Was soll Netflix wirklich tun?
Marge erhöhen schwierig, ohne Abonennten zu vergraulen. Kosten senken auch schwierig, wenn eigentlich wieder mehr Qualität bei den Eigenproduktionen & Fremd-Angebot her soll.
Vielleicht hat hier ja jemand eine Idee. Aber ohne besserem Content (wieder) und den damit verbundenen kurzfristigen Kosten und Gewinneinbußen stehen sie mittelfristig in 5 Jahren richtig schlecht da.
Ich möchte auch nicht in der Haut des Vorstands mit solchen Aktionären vor meinem Haus stecken.
Aber das ist auch quasi mein Punkt. Netflix kann nichts machen, als sich wieder auf Originalität zu besinnen, wieder besseren Content als andere zu machen und in mittelfristigen Erfolgen zu denken. Andersrum gedacht ist es das auspressen eines in 5 Jahren ohnehin gesunkenen Schiffs.

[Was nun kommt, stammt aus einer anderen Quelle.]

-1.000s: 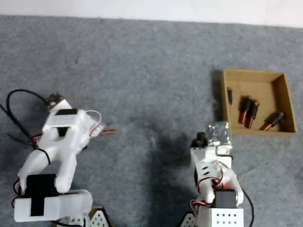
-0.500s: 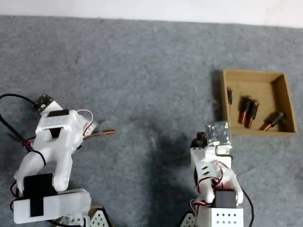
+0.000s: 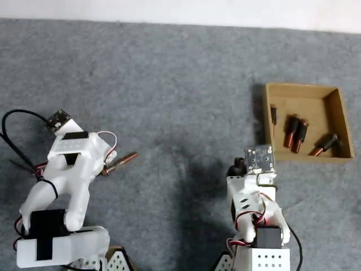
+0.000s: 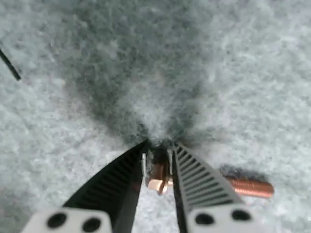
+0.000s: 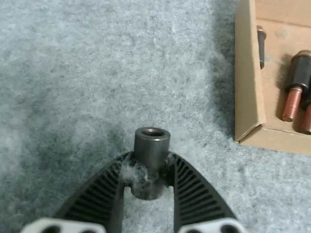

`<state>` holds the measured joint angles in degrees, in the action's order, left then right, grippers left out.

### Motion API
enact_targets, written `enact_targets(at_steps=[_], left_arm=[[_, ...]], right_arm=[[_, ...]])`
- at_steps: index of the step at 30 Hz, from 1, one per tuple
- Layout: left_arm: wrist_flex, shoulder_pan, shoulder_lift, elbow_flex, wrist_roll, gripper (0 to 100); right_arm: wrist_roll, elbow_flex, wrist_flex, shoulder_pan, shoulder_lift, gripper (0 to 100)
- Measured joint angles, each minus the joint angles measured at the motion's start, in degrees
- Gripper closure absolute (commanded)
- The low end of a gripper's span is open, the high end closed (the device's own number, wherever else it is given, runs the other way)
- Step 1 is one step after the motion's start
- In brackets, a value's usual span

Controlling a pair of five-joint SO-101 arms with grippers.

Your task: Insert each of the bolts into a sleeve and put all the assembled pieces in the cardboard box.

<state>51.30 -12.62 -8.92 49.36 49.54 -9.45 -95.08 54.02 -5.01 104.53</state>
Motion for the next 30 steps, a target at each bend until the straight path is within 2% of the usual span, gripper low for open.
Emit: enact_targets(at_steps=[7,12,17,21,26,30], left_arm=[[0.6,0.0,0.2,-1.8,-2.6,94],[10.6,0.0,0.2,-8.7,-3.1,92],[23.1,-0.1,0.2,-18.1,-2.3,76],[30.6,1.1,0.2,-20.7,-2.2,62],[38.4,7.5,0.2,-20.9,-2.2,59],[40.1,9.8,0.3,-20.9,-2.9,59]], right_arm=[[0.0,0.0,0.0,0.0,0.0,99.0],[0.0,0.0,0.0,0.0,0.0,99.0],[0.0,0.0,0.0,0.0,0.0,99.0],[0.0,0.0,0.0,0.0,0.0,99.0],[0.0,0.0,0.0,0.0,0.0,99.0],[0.0,-0.1,0.0,0.0,0.0,99.0]])
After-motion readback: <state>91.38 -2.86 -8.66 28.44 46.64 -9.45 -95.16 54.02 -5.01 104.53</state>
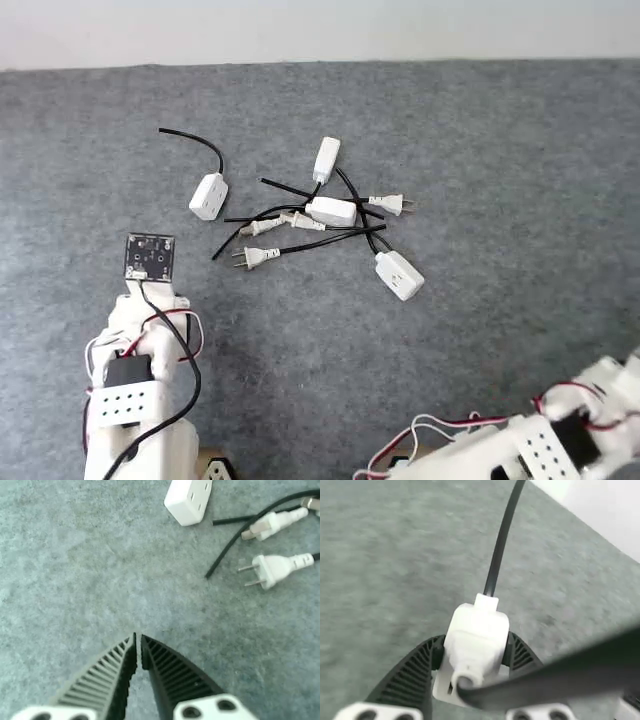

In sowas sind dann Märkte doch irgendwie recht einfach gestrickt, der Kunde belohnt, was gefällt wenn der Preis stimmt. Bis der Preis nicht mehr stimmt. Oder die Qualität. Aber wenn der Laden intern nicht sonst katastrophal strukturiert ist funktioniert mehr Marge pressen halt auch nur in den Köpfen von Investoren eine Zeit lang.